- Born: August 28, 1912 Csáktornya
- Died: November 5, 1984 (aged 72) Houston
- Occupations: poet, writer and journalist

= István Rozanich =

Hungarian poet and newspaper editor

István Rozanich (Csáktornya, August 28, 1912 - Houston, November 5, 1984) was a Hungarian poet, writer and journalist.

== Education ==
István Rozanich was born in 1912 in Csáktornya. He completed his schooling in Sárkeresztúr and Székesfehérvár, Fejér county. There he graduated from the Cistercian St. Stephen's High School.

Already at that time his interest turned to literature and poetry, and he and his classmates published an anthology entitled Jövőnk.

== Career ==
He started his career as a journalist after his graduation, becoming an in-house journalist for the daily newspaper Új Fehérvár. During the Second World War they moved first to Erdély and then to Újvidék. In 1942, his youth novel, Gonosz, was published.

On Maundy Thursday 1945, he and his family fled to the West, and after a period in Bavaria, France and Belgium, they finally settled in Venezuela in 1949.

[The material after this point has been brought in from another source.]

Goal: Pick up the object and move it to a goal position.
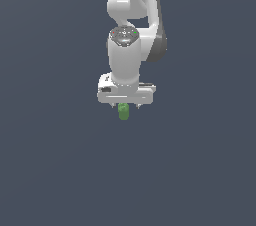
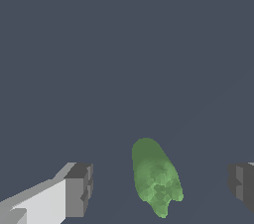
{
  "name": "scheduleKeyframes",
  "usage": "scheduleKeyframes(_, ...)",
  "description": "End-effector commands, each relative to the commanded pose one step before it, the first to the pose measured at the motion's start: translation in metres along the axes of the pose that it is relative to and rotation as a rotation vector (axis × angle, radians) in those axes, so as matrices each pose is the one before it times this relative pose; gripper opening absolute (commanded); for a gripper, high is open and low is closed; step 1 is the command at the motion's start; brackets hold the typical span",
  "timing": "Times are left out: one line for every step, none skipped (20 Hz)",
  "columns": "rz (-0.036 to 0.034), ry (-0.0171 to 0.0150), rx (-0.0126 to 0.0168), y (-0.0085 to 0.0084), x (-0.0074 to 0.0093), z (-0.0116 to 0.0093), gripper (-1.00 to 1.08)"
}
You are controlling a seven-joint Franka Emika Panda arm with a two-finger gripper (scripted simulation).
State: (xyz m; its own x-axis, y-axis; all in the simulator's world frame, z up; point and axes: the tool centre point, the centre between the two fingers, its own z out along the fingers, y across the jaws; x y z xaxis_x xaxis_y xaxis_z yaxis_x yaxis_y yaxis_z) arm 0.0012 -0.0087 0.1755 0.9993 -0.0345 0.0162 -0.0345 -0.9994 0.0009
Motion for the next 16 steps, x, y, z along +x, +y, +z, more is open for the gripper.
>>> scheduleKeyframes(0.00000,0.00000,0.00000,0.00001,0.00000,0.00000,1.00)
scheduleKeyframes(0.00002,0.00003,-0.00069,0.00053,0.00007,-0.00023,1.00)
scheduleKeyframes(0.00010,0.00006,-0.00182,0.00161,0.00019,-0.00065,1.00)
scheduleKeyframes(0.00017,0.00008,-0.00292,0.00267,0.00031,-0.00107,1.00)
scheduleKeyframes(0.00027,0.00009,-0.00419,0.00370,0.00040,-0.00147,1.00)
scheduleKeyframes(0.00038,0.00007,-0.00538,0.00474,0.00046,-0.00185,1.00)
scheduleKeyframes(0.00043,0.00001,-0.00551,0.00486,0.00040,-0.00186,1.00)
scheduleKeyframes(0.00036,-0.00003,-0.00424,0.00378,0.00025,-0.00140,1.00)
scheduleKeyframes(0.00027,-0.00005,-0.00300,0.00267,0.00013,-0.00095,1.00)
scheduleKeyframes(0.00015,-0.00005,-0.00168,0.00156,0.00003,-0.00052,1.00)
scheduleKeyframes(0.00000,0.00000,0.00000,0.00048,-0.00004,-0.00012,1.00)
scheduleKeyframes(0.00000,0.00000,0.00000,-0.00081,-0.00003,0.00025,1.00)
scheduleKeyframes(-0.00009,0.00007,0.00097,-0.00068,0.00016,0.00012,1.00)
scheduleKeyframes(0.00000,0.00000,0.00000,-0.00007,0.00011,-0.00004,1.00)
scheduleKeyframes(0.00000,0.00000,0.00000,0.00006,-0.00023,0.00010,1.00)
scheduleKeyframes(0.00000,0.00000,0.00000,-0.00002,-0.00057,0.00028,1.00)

In Caracas, from 1956 onwards, he devoted all his free time to editing the weekly newspaper Caribi Újság. In 1954, his historical short novel A harangozó csodája was published in the USA, and in 1974 he enriched Hungarian emigration literature with his poetry collection Kenyér és bor, published by the Buenos Aires publishing house Transylvania.

His translations are also significant, he translated several Venezuelan poets into Hungarian, and he translated a volume of poems from German literature into Hungarian.

He spent the last years of his life in the United States. He died in Houston on 5 November 1984.

After his death, a collection of his poems in English was published in Hungary in 2005 under the title Selected Poems.